A bolder man, Pierre Toussain, made these comments on the attitude of Roussel and Lefèvre: 'Let them be as wise as they please; let them wait, procrastinate and dissemble; the Gospel will never be preached without the cross. When I see these things, when I see the mind of the King [Francis I.] the mind of the Duchess [Margaret of Angoulême] as favourable as possible to the advancement of the Gospel of Christ, and those who ought to forward this matter, according to the grace given them, obstructing their design, I cannot refrain from tears.'

Luke 10:2

In dedicating The Traveller to his brother, Rev. Henry Goldsmith, Oliver Goldsmith applies this verse as follows: 'I now perceive, dear brother, the wisdom of your humble choice. You have entered upon a sacred office, where the harvest is great, and the labourers are but few; while you have left the field of ambition, where the labourers are many, and the harvest not worth carrying away.'

References.—X. 2.—W. Baird, The Hallowing of our Common Life, p. 39. Expositor (5th Series), vol. x. p. 64.

Luke 10:3; Luke 21:15

A single individual cannot easily change public opinion; but he can be true and innocent, simple and independent; he can know what he does, and what he does not know; and though not without an effort he can form a judgment of his own, at least in common matters. In his most secret actions he can show the same high principle which he shows when supported and watched by public opinion. And on some fitting occasion, or some question of humanity or truth or right, even an ordinary man, from the natural rectitude of his disposition, may be found to take up arms against a whole tribe of politicians and lawyers, and be too much for them.

—From Jowett's Introduction to the Gorgias.
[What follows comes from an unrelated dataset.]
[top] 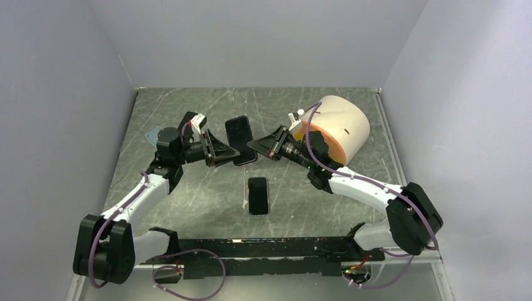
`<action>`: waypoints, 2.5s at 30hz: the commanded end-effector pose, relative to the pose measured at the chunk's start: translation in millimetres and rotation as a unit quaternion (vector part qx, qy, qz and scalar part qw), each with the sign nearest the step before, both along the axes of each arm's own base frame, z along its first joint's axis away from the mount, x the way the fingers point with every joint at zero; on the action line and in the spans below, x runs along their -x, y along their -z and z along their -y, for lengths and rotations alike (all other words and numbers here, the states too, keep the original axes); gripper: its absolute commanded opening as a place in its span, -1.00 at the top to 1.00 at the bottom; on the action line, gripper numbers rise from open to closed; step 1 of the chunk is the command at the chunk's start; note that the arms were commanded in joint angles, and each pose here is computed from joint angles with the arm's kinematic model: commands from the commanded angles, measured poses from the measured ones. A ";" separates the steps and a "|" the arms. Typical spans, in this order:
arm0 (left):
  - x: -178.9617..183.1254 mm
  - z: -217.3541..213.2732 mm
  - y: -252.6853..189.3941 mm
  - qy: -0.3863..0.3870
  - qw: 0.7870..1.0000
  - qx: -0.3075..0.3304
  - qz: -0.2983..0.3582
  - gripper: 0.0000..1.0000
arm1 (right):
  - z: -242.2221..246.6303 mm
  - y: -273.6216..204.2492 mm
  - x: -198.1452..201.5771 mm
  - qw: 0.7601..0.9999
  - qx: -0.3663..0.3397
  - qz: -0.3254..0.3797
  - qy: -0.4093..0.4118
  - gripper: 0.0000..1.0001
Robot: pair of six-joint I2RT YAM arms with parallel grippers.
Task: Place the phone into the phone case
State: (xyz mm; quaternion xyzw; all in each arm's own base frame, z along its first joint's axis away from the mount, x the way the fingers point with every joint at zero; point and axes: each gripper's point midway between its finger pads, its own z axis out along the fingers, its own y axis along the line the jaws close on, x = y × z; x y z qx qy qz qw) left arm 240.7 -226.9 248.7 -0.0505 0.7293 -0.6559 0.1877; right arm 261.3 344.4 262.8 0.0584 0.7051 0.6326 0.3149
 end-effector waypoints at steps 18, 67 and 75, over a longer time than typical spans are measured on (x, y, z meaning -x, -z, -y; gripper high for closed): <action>-14.2 1.8 -28.5 -0.022 0.998 0.029 0.057 -0.19 | -5.1 -65.1 33.2 0.989 -0.049 0.112 -0.086 1.00; -16.3 3.2 -16.0 -0.023 0.976 -0.116 0.180 0.86 | 1.6 -37.5 63.9 0.988 0.000 0.045 -0.146 0.97; -20.5 0.0 7.5 -0.027 0.979 -0.151 0.133 0.86 | 4.6 -24.3 55.9 0.991 0.049 0.029 -0.120 1.00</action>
References.—X. 3.—W. G. Rutherford, The Key of Knowledge, p. 236. Expositor (5th Series), vol. ix. p. 121; ibid. (7th Series), vol. v. p. 11.

Luke 10:5

When Edward Irving was visiting the slums of the Gallowgate in Glasgow, as assistant to Dr. Chalmers, he entered every home 'with the salutation, "Peace be to this house," with which he might have entered a Persian palace or desert tent.... A certain solemn atmosphere,' says Mrs. Oliphant, 'entered with that lofty figure, speaking in matchless harmony of voice its "Peace be to this house". To be prayed for, sometimes edifyingly, sometimes tediously, was not uncommon to the Glasgow poor; but to be blessed was a novelty to them.'

References.—X. 4.—C. Perren, Revival Sermons in Outline, p. 122. X. 5.—C. S. Home, Christian World Pulpit, vol. liv. p. 365. X. 5-8.—J. M. Neale, Sermons on the Blessed Sacrament, p. 55. X. 7.—W. Cunningham, Christian World Pulpit, vol. xlv. p. 307. Expositor (4th Series), vol. ii. pp. 71, 76; ibid. (6th Series), vol. xi. p. 46. X. 9.—Robert J. Drummond, Faith's Certainties, p. 297. X. 11.—J. Aspinall, Parish Sermons (2nd Series), p. 1. X. 12.—Expositor (4th Series), vol. x. p. 190. X. 13.—Ibid. (5th Series), vol. ii. p. 308. X. 16.—P. H. Leary, Christian World Pulpit, vol. lii. p. 38. Expositor (4th Series), vol. iii. p, 286; ibid. (6th Series), vol. iv. p. 284.

Luke 10:17-21

There are three joys—First, ver. 17, a sense of power in the subjection of evil, which may have good in it, but also the great danger of vanity and ambition—the Loyola spirit which would make ministers into priests; Second, ver. 20, the joy of the pure and Divine felt in our own souls, binding us to the life eternal. What can be better than this? Then is, Third, ver. 21, Christ's own joy—gladness for the advance of God's kingdom, and the way in which it grows, through the spirit of lowliness and self-abnega-tion. This is higher than ver. 20, and saves from all the danger of ver. 17.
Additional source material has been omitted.